The Frank plot, as usual, made it hardest to appreciate “Rites” because it was just ridiculous. Now that Sheila’s off getting to the bottom of how the man burns, Frank finds himself without a place to live and winds up at the doorstep of Wade and Laura, the couple whose son provided Frank’s liver. Apparently Frank’s decision to drink wine at their dinner table didn’t spoil the relationship, as Wade is now convinced Frank absorbed their son’s spirit. Laura is horrified, then later decides she wants to have sex with Frank because Wade hasn’t been attending to her needs. To be really honest, there’s not that much I care to say about the story beyond describing it. It’s not my speed, and is beyond contrived—I could maybe understand if Frank had gotten the kid’s heart—but as with all Frank plots, mileage varies greatly.

Stray observations:

  • The Ian-Mickey plot is getting some more movement as well. Ian flees from the Milkovich Estate with Mickey and Svetlana’s baby in tow, still bearing the brunt of his latest manic flight. Oh, and he did a porno.

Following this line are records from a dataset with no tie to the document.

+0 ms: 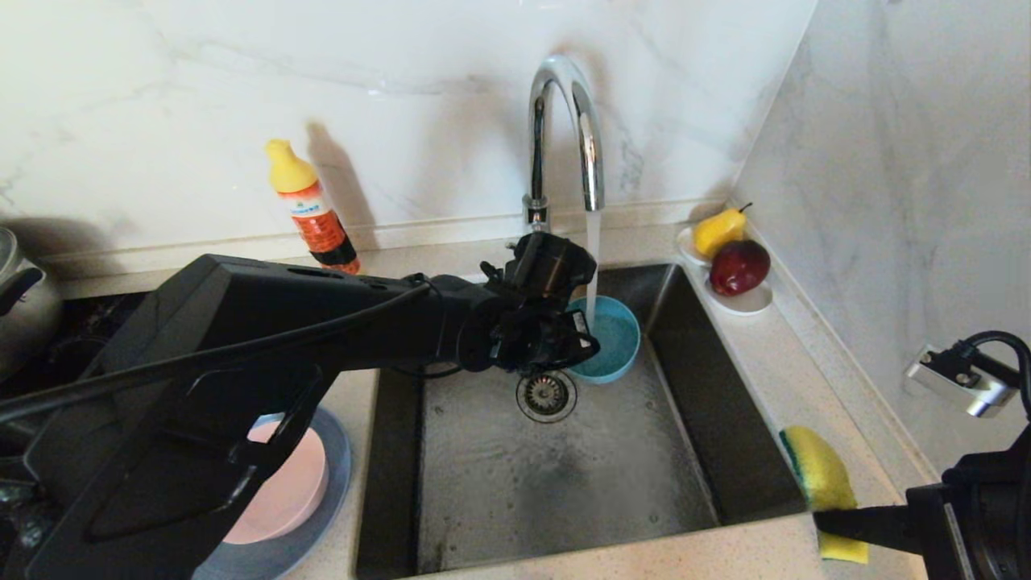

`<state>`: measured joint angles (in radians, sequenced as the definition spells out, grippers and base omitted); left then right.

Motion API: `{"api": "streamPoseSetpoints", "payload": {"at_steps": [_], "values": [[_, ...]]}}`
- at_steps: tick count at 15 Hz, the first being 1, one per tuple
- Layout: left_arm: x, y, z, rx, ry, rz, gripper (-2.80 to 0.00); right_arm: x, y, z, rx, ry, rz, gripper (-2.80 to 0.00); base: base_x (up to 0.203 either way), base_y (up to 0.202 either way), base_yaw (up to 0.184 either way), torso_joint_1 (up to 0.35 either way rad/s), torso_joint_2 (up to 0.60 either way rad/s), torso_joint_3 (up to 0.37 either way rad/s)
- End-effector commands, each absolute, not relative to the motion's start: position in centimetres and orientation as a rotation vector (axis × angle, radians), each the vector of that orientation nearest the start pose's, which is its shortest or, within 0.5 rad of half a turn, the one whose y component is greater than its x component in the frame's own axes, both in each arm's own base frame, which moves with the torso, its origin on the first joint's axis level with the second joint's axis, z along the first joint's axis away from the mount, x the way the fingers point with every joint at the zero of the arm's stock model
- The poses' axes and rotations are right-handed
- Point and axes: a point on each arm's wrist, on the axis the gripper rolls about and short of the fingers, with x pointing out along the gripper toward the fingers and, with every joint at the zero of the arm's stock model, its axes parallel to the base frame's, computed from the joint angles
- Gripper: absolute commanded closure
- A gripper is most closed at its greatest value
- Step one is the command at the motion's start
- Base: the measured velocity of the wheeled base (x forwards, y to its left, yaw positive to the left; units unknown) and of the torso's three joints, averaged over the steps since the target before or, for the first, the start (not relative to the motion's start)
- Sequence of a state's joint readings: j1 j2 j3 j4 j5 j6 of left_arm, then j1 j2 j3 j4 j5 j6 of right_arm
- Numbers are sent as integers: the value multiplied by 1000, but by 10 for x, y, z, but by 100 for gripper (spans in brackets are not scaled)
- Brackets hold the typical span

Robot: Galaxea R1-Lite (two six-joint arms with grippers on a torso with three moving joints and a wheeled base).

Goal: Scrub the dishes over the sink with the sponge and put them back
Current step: Wash the bowl

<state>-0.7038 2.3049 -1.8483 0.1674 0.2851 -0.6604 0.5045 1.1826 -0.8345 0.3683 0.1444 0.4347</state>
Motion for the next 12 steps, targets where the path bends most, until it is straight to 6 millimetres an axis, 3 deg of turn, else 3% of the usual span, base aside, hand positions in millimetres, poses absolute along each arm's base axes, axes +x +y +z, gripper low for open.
{"api": "streamPoseSetpoints", "payload": {"at_steps": [1, 9, 12], "values": [[363, -300, 156, -341, 657, -200, 0, 133, 77, 222, 274, 836, 453, 0, 0, 0, 0, 0, 0, 0], [348, -284, 153, -262, 667, -98, 0, 133, 77, 220, 277, 826, 458, 0, 0, 0, 0, 0, 0, 0], [334, -262, 178, -253, 564, -75, 0, 133, 77, 220, 278, 829, 462, 0, 0, 0, 0, 0, 0, 0]]}}
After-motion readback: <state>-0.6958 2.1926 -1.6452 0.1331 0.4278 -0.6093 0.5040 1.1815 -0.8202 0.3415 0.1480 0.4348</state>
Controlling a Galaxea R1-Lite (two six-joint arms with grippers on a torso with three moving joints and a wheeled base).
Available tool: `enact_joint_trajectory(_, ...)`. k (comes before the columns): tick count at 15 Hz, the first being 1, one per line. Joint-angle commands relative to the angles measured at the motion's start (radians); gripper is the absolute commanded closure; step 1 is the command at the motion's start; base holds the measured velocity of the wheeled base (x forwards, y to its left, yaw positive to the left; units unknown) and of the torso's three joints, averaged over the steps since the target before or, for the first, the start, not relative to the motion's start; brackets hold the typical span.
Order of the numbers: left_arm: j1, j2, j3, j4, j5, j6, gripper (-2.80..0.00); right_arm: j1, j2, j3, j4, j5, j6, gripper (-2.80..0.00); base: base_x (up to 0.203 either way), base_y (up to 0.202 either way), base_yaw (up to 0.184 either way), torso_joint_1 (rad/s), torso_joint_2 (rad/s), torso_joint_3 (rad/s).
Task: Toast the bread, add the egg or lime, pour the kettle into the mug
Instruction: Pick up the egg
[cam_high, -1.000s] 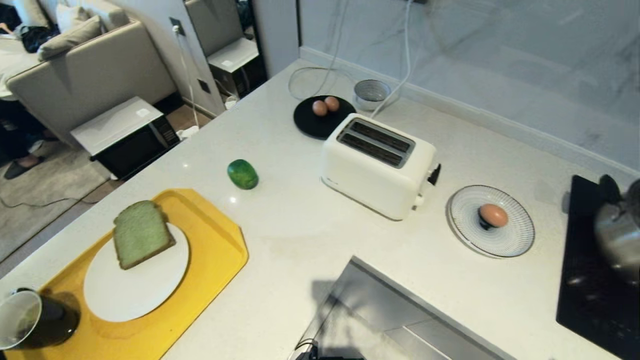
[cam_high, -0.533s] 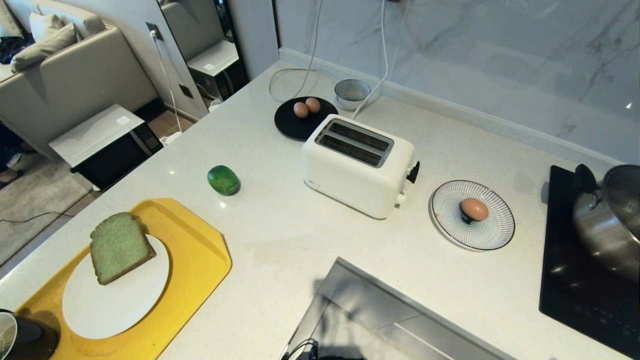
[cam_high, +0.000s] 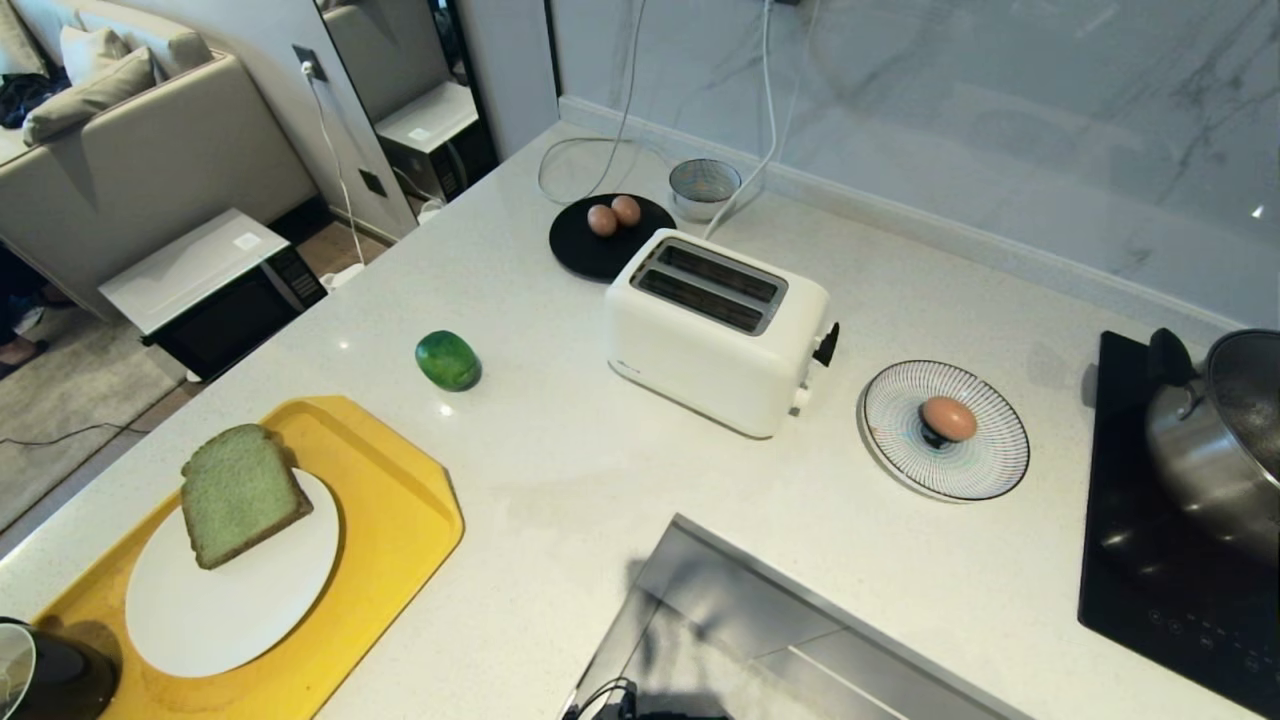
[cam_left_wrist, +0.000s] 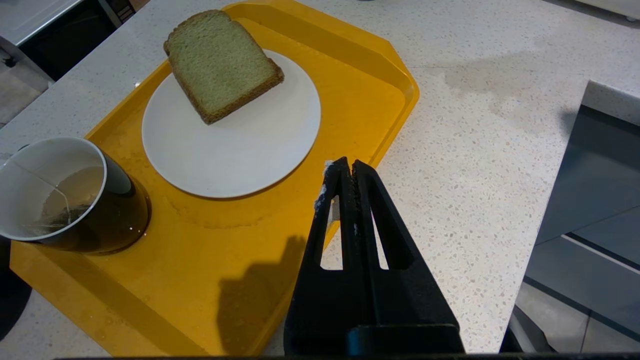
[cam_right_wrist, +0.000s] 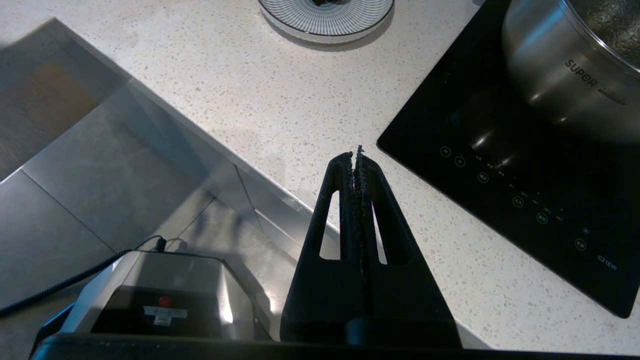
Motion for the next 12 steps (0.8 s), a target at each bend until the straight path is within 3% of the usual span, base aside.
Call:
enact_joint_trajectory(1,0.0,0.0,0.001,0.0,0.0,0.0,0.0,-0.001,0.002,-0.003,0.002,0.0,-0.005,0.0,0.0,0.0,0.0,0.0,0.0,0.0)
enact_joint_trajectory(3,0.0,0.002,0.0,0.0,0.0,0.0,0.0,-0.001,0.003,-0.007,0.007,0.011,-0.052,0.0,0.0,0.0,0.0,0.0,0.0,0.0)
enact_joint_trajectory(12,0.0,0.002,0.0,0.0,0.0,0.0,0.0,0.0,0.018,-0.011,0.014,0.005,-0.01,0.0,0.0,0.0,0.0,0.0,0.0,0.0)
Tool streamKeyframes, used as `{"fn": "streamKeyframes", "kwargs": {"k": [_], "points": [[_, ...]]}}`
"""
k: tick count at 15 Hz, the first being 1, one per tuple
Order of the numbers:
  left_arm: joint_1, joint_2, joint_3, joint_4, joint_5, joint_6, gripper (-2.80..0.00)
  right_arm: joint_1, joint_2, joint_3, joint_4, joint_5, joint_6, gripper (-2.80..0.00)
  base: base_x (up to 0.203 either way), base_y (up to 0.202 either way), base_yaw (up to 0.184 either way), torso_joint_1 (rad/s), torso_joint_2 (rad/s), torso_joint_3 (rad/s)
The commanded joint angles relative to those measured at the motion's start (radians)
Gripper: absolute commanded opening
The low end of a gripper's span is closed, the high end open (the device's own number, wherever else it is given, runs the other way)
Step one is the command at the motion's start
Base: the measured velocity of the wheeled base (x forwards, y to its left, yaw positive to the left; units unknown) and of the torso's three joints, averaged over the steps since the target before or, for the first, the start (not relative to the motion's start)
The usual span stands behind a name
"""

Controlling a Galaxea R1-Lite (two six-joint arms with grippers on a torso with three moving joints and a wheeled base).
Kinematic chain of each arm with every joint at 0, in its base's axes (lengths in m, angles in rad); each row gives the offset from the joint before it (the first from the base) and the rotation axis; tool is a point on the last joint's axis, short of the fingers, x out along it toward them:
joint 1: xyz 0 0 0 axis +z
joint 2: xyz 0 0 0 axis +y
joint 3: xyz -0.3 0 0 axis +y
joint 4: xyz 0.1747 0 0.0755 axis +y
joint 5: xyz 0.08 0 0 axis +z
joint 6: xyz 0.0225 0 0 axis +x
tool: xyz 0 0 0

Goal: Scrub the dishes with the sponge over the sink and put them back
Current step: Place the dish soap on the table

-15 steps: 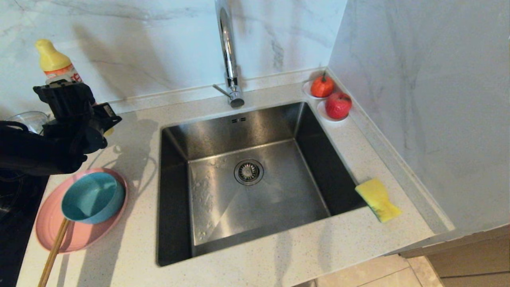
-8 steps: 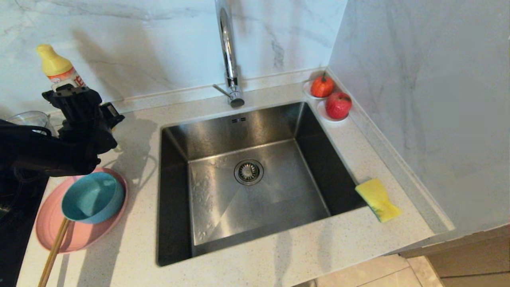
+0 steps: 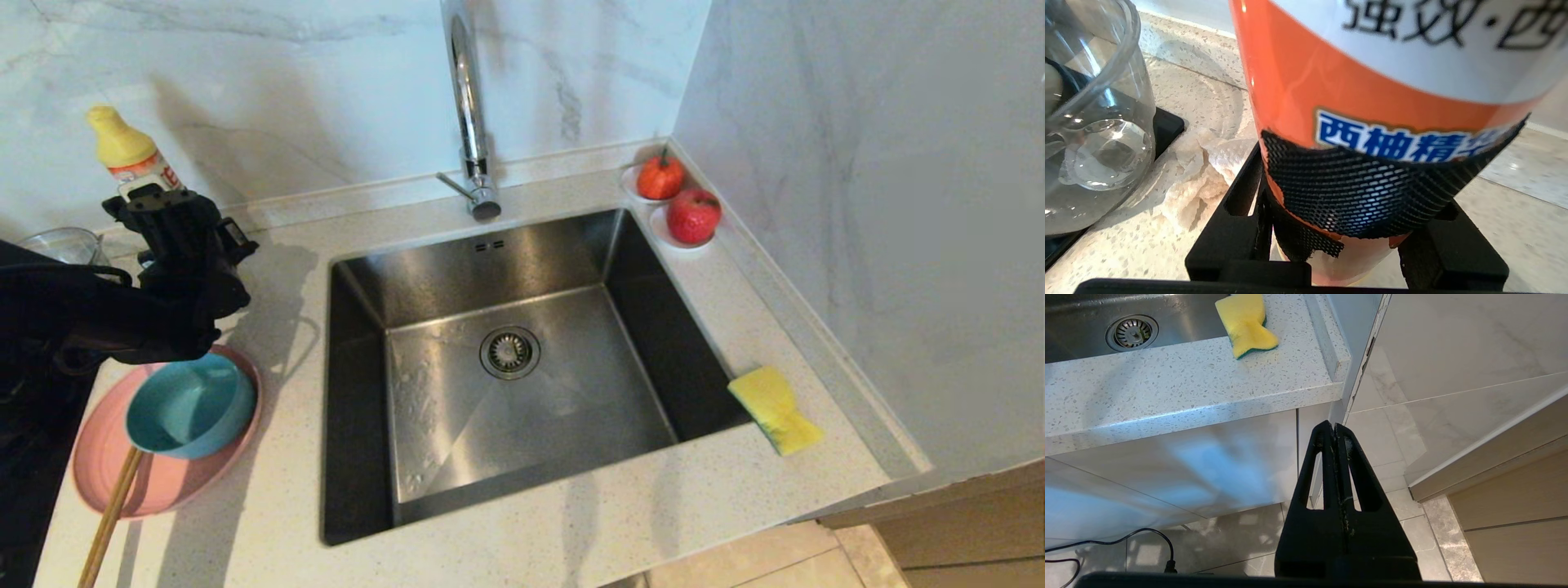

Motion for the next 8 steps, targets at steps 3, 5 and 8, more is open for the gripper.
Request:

  • Cameron Monaghan nails his final scene. His lack of affect is terrifying and effective.
  • Lip is headed back to college early after coming dangerously close to being arrested with a warm assault rifle.
  • Debbie is now straight pummeling her enemies, and Fiona’s reaction to it is great television, but less-than-great parenting.
  • The title comes from one of the episode’s highlights, a scene between Debbie and Sammi in which Debbie explains to her half-sister the perils of trusting Frank. Debbie is definitely the best person to have this conversation with .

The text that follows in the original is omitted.